Channelrhodopsin-1 (ChR1) and channelrhodopsin-2 (ChR2) are directly light-gated ion channels that are being extensively utilized in the field of optogenetics. These proteins are present in the eyespot of a phototactic alga called Chlamydomonas reinhardtii and mediate its motility behavior (phototaxis and photophobic responses). Both ChR1 and ChR2 are two seven transmembrane proteins with N-terminal rhodopsin domain and C-terminal cytoplasmic extensions of unidentified function. Earlier studies have suggested the interaction between ChR1 and ChR2. However, the evidences of physical interaction between ChRs are still lacking.

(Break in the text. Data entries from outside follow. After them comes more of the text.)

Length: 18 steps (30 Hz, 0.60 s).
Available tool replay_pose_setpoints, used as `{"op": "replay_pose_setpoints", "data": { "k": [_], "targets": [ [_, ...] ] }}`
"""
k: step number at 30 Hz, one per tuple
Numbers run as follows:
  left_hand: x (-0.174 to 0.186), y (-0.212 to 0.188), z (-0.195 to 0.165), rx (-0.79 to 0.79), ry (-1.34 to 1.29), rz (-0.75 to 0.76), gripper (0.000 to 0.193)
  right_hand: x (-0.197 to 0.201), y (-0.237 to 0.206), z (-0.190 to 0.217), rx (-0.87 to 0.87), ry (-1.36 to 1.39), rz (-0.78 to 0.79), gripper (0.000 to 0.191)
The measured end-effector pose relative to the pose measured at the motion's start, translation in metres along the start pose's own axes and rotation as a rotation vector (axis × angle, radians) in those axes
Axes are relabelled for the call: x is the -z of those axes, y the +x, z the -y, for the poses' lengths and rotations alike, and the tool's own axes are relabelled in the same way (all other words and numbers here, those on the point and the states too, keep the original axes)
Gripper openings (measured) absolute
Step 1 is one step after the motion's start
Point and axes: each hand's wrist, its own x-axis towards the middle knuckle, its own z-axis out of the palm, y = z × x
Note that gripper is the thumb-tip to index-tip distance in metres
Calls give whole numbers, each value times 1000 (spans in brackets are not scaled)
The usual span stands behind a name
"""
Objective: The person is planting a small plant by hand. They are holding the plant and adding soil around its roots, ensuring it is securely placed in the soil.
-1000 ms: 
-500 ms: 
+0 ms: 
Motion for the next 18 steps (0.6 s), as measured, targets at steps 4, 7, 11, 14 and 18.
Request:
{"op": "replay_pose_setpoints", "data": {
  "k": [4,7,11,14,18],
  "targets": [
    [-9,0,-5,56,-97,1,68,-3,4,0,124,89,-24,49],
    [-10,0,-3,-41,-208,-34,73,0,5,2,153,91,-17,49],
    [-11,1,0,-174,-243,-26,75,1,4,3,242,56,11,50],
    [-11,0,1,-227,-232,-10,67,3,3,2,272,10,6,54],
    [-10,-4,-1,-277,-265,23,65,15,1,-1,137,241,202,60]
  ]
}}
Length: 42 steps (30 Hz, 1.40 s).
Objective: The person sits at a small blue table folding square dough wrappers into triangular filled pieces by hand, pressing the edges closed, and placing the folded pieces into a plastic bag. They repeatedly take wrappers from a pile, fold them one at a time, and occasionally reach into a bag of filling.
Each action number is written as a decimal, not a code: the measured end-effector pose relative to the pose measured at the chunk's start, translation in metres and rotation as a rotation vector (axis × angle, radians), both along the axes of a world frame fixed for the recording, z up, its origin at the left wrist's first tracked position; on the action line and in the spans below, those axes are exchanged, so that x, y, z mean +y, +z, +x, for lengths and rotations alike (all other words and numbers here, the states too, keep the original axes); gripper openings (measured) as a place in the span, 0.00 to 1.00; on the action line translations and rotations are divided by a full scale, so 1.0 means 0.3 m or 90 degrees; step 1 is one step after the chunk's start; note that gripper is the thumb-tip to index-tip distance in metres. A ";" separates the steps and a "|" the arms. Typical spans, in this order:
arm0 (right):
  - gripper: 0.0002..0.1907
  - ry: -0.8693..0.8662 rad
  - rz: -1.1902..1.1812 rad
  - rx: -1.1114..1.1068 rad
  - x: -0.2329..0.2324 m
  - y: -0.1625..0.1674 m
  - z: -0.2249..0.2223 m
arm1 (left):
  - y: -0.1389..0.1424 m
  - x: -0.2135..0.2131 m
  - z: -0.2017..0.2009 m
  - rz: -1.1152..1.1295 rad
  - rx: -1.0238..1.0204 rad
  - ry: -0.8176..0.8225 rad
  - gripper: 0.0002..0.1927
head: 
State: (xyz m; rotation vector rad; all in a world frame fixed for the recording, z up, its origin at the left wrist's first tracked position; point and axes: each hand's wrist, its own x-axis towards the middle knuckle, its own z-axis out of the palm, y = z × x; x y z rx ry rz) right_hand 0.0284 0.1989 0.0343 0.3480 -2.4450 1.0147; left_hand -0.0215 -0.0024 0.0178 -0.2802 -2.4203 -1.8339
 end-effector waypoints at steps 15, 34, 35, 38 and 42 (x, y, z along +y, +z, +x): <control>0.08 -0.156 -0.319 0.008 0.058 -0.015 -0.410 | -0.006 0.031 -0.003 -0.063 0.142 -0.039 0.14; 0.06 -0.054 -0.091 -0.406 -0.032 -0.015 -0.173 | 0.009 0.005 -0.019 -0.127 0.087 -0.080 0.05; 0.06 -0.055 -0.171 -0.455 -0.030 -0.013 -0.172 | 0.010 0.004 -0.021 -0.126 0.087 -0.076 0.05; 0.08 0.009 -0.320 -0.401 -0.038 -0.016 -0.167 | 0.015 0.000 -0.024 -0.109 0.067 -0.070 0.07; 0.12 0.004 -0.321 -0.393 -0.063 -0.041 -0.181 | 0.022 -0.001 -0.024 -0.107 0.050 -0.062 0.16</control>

Here, we have dissected the possibility of the direct interaction between the cytoplasmic C-terminus extensions of the ChR1 and ChR2. The immunoprecipitation, co-precipitation, colocalization and the proximity ligation assay showed the interaction between ChR1 and ChR2. In addition, the in vitro GST pull down assay showed that ChR1 and ChR2 interact directly with their C-terminal extensions. Our study leads to the model where C-terminal cytoplasmic extensions of ChR1 and ChR2 could directly interact with each other in Chlamydomonas. In vivo, this interaction could serve to directly regulate the activity or control binding to downstream effectors (Figure 1).